Summary
- The migration question isn’t how to export, it’s whether each sheet is a process or a spreadsheet - Smartsheet is grid-first, so a lot of “sheets” are really spreadsheets, and those shouldn’t move to a workflow tool at all. Only the sheets that drive a repeatable sequence of steps map cleanly.
- Smartsheet has built-in export, but formulas don’t survive it - you can export any sheet to Excel, Google Sheets, or PDF, but Smartsheet states formulas aren’t preserved, and groupings, summary rows, and attachments are excluded. The full structured path is the Smartsheet API.
- The concept map turns rows into the right object - a process-shaped sheet becomes a Tallyfy blueprint, a row that’s a task becomes a step, a row that’s a case becomes its own run, columns become form fields, and an update request becomes a real approval step.

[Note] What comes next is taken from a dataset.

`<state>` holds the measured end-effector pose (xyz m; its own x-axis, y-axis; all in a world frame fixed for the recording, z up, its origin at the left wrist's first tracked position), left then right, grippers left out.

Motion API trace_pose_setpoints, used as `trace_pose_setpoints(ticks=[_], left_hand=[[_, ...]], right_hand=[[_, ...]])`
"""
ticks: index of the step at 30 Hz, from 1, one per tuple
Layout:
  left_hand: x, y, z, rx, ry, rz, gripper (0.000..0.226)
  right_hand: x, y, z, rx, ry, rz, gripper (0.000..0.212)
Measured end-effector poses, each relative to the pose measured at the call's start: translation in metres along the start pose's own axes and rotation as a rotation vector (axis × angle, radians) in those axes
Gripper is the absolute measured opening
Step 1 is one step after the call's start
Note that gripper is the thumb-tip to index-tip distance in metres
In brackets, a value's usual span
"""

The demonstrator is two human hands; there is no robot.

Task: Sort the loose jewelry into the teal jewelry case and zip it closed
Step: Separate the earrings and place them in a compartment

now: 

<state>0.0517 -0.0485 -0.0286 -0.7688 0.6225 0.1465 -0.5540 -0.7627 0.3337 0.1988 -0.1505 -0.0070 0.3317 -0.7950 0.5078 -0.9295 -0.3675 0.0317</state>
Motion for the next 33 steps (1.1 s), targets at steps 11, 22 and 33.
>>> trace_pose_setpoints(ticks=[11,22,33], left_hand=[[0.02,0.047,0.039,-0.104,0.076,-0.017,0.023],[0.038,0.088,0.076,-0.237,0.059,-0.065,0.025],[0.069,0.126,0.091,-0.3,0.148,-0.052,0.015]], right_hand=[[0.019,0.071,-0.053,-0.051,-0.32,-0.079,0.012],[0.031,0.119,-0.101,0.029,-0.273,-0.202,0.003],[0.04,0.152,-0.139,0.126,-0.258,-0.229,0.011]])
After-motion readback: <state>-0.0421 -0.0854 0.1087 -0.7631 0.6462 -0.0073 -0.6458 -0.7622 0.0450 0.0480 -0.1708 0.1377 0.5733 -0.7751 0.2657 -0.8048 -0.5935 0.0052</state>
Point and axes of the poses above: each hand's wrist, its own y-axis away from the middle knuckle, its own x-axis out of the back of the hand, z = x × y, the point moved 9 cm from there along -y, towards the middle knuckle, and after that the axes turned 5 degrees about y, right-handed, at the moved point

- Plan for weeks, not a weekend - audit which sheets are actually workflows, rebuild your top three, parallel-run, then switch. Book a 30-minute migration walkthrough and we’ll level with you on whether it fits.
If you’re thinking about leaving Smartsheet, the first useful move has nothing to do with exporting. It’s sorting. Smartsheet is a grid, and a grid will happily hold two completely different kinds of work that look identical on screen.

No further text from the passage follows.